Why Are There So Many Girl Spiders?

Sexually reproducing species tend to have a roughly even number of males and females. The reason is that, as Fisher and others have argued, a 50/50 mix of males and females is evolutionary stable. To see why, suppose the mix were uneven; in such a case, there is an advantage to favoring the rarer sex.

Many species exhibit the 50/50 split, and deviations from this are considered phenomena in need of explanation. Some spiders, for instance, show a highly biased sex ratio, favoring females.  My first introduction to this was through a paper about  a spider, Anelosimus eximius, in which Aviles (1986) suggested that the skew toward females might be due to group selection. If there is competition between groups,  then having more females – which leads to greater rates of population growth – can lead to a between-colony advantage. As Aviles remarks: “A faster-growing colony would more quickly reach the threshold size for reproduction and therefore be more successful in leaving daughter colonies” (pp. 8-9).

A recent paper in BMC Evolutionary Biology addresses the reason for a biased sex ratio in a different spider (Oedothorax gibbosus) with a very different explanation. In this species, in which the ratio of female to male spiders can be as high as two to one, Bram Vanthournout and colleagues investigated the possibility that the distorted sex ratio is the rather the result of manipulation by bacteria.

Suppose you’re a bacterium – Wolbachia – and you are transmitted from one host to another through eggs. If you wind up in a male spider, you’re an evolutionary dead end. This generates a selection pressure for causing your host to bias her clutches toward daughter spiders.

Indeed, spiders infected with Wolbachia do produce a female-biased clutch, and, further, in the coolest study of the ones reported in the paper, spiders were treated with an antibiotic (tetracycline). Spiders who previously had clutches biased toward females now showed the usual, Fisherian 50/50 sex ratio among offspring.

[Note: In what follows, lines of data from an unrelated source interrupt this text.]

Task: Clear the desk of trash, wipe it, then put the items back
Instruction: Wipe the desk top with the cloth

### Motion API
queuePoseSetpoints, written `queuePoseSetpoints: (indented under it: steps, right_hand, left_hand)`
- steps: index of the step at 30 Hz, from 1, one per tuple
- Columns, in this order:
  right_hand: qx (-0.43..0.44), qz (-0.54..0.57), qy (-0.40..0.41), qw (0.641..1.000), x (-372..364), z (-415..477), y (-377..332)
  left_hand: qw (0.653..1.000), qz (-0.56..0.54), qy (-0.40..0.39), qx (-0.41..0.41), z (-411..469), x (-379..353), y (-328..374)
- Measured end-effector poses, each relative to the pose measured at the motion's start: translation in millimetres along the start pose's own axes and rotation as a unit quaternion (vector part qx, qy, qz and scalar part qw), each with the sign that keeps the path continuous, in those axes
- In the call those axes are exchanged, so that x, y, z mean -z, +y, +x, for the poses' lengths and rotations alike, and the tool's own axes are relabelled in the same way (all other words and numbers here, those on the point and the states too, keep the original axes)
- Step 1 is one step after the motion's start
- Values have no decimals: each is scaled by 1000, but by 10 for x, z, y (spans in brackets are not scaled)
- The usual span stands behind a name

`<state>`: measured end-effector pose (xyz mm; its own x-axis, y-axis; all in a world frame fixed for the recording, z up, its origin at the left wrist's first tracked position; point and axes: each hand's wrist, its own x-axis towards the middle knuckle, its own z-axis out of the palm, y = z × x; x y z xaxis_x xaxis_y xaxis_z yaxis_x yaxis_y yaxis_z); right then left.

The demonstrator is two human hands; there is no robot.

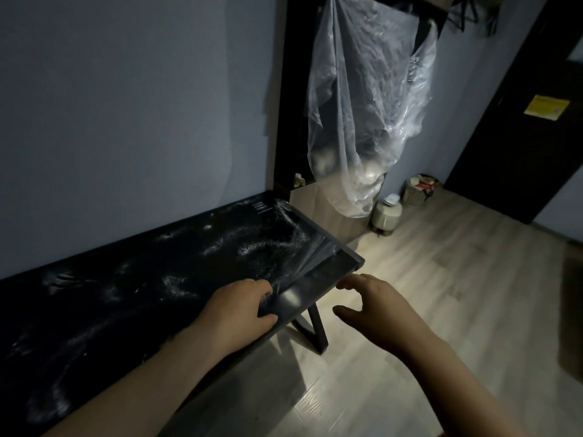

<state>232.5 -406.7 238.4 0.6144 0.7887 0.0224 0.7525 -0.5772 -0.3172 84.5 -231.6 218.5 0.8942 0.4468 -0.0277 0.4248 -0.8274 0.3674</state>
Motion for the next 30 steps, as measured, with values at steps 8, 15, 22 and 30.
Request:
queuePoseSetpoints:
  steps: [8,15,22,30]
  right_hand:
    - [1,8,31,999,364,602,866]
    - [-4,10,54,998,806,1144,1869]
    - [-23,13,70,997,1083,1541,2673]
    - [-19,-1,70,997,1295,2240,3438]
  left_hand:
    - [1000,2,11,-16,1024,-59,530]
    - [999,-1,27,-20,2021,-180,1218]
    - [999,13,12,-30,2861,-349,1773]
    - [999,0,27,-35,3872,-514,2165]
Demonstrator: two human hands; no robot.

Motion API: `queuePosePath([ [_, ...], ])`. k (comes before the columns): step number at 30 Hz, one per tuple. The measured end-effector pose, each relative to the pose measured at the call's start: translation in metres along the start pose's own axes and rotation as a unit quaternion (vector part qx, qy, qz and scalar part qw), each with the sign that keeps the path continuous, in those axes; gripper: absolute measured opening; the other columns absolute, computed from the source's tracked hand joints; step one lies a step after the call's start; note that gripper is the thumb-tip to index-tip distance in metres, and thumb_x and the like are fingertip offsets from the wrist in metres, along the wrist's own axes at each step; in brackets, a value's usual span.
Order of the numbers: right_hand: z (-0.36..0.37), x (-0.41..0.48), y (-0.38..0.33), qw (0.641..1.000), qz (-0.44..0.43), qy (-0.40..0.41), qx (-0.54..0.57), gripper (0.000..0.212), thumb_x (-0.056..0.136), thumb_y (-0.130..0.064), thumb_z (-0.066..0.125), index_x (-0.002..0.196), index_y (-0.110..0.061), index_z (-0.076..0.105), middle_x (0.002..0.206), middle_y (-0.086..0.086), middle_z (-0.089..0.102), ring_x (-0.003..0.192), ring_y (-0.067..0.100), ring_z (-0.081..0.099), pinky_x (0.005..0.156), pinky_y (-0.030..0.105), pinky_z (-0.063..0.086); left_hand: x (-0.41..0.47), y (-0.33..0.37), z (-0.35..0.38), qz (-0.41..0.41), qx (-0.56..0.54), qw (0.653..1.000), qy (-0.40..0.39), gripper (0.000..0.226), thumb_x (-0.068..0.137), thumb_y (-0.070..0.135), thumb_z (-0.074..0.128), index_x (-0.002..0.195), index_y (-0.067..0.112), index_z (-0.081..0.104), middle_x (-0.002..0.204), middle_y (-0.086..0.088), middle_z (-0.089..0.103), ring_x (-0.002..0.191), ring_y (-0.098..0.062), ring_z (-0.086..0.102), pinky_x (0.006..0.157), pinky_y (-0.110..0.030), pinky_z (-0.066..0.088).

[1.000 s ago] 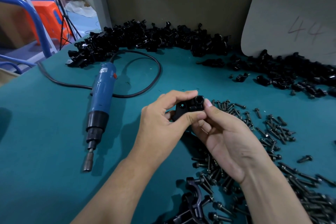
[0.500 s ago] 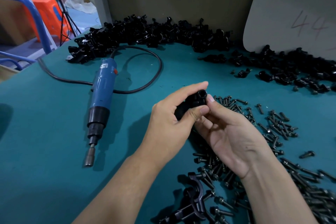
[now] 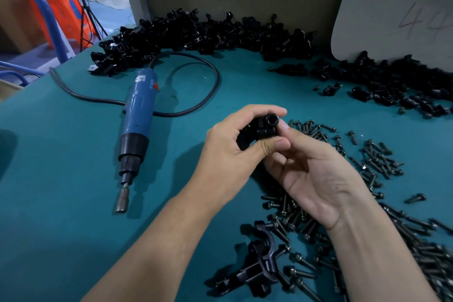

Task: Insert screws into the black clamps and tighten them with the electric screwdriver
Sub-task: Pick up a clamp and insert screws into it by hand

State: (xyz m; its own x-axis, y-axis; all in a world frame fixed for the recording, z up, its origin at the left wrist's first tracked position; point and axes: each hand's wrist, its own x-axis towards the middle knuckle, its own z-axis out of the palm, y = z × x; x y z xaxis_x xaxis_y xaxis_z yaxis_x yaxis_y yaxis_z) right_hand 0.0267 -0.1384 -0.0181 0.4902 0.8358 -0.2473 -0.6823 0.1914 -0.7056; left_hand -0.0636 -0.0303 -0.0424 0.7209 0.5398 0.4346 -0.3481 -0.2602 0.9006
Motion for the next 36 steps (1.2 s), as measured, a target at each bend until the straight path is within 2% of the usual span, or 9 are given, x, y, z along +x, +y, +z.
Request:
queuePosePath([
  [8,0.001,-0.001,-0.004,1.0,0.004,-0.01,-0.003,0.022,0.082,-0.017,0.072,0.098,-0.002,0.077,0.1,0.01,0.073,0.09,0.016,0.071,0.084,0.026,0.059,0.0,-0.004,-0.003,-0.015,0.034,0.998,0.059,0.027,0.09,0.011,0.079,0.11,0.027,0.07,0.109,0.008,0.076,0.107,-0.008,0.07,0.1,-0.027,0.052],
  [13,0.005,-0.021,-0.026,0.96,-0.093,0.077,-0.251,0.014,0.095,-0.011,0.066,0.099,-0.01,0.079,0.102,0.009,0.078,0.095,0.013,0.074,0.092,0.029,0.059,0.002,-0.004,-0.003,-0.039,0.012,0.995,0.094,0.024,0.09,0.011,0.078,0.108,0.024,0.07,0.107,0.008,0.076,0.105,-0.005,0.07,0.097,-0.021,0.051],
  [15,-0.001,-0.037,-0.04,0.866,-0.107,0.106,-0.477,0.014,0.094,-0.02,0.071,0.1,-0.03,0.079,0.093,-0.008,0.077,0.082,0.007,0.072,0.083,0.023,0.057,0.002,-0.004,-0.003,-0.048,0.014,0.994,0.096,0.024,0.09,0.012,0.079,0.106,0.027,0.07,0.107,0.007,0.076,0.104,-0.005,0.07,0.096,-0.02,0.051],
  [17,-0.007,-0.056,-0.046,0.726,-0.066,0.057,-0.682,0.03,0.086,-0.037,0.077,0.107,-0.056,0.069,0.096,-0.032,0.067,0.078,-0.004,0.067,0.068,0.012,0.052,0.001,-0.005,-0.003,-0.053,0.023,0.994,0.094,0.024,0.09,0.013,0.079,0.106,0.029,0.07,0.107,0.009,0.076,0.105,-0.004,0.07,0.096,-0.018,0.051],
  [19,-0.012,-0.069,-0.04,0.608,-0.015,0.011,-0.794,0.053,0.08,-0.055,0.077,0.121,-0.071,0.049,0.111,-0.043,0.05,0.091,-0.016,0.057,0.079,0.011,0.05,0.001,-0.005,-0.003,-0.057,0.027,0.994,0.093,0.024,0.091,0.013,0.079,0.107,0.029,0.071,0.106,0.012,0.076,0.104,-0.003,0.07,0.095,-0.016,0.05],
  [21,-0.017,-0.078,-0.027,0.544,-0.024,-0.017,-0.839,0.066,0.079,-0.066,0.071,0.135,-0.069,0.036,0.122,-0.047,0.031,0.111,-0.022,0.037,0.102,0.013,0.038,0.001,-0.006,-0.004,-0.059,0.028,0.993,0.096,0.023,0.091,0.013,0.079,0.108,0.027,0.071,0.105,0.012,0.076,0.103,-0.002,0.07,0.093,-0.015,0.05],
  [24,-0.023,-0.087,-0.014,0.543,-0.088,-0.021,-0.835,0.05,0.084,-0.065,0.065,0.126,-0.066,0.037,0.121,-0.045,0.03,0.119,-0.022,0.025,0.097,0.002,0.025,0.002,-0.006,-0.004,-0.065,0.028,0.993,0.097,0.023,0.09,0.014,0.079,0.108,0.027,0.072,0.105,0.012,0.076,0.103,-0.003,0.069,0.095,-0.017,0.05],
  [33,-0.02,-0.086,-0.002,0.491,-0.148,0.033,-0.858,0.011,0.091,-0.046,0.061,0.101,-0.04,0.062,0.099,-0.028,0.048,0.103,-0.002,0.044,0.085,0.012,0.037,0.003,-0.009,-0.005,-0.072,0.031,0.993,0.09,0.025,0.09,0.015,0.08,0.104,0.033,0.071,0.105,0.013,0.076,0.104,-0.004,0.07,0.096,-0.017,0.05],
  [36,-0.012,-0.086,-0.006,0.576,-0.178,0.096,-0.792,0.009,0.088,-0.043,0.055,0.085,-0.039,0.062,0.087,-0.023,0.059,0.089,-0.002,0.057,0.067,0.01,0.044,0.003,-0.011,-0.005,-0.073,0.033,0.994,0.08,0.025,0.09,0.016,0.08,0.104,0.035,0.07,0.106,0.013,0.076,0.106,-0.006,0.07,0.1,-0.024,0.051],
])
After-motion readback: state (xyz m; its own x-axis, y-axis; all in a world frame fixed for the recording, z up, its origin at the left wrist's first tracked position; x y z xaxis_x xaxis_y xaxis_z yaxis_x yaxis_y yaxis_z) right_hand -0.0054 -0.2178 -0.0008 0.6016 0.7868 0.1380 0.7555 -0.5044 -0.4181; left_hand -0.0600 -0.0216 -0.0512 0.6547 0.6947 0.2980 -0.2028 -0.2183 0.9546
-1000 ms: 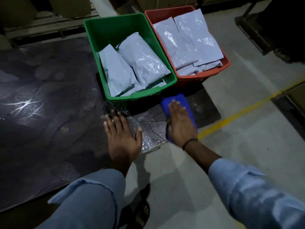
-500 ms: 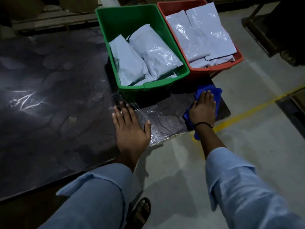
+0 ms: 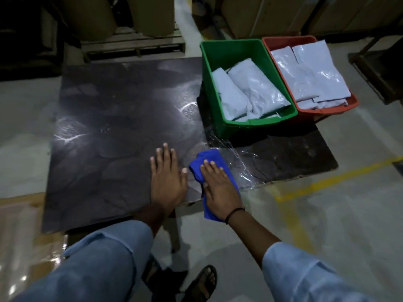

The authors conclude their results show that Wolbachia manipulates sex ratios in these spiders and that there results are “consistent with the hypothesis that sex ratio variation in the solitary dwarf spider Oedothorax gibbosusis caused by reproductive manipulations by endosymbiont bacteria.

Add this to the list of extremely cool ways that parasites manipulate their hosts.

Reference

Avilès, L. (1986).  Sex-ratio bias and possible group selection in the social spider Anelosimus eximius. American Naturalist, 128, 1-12.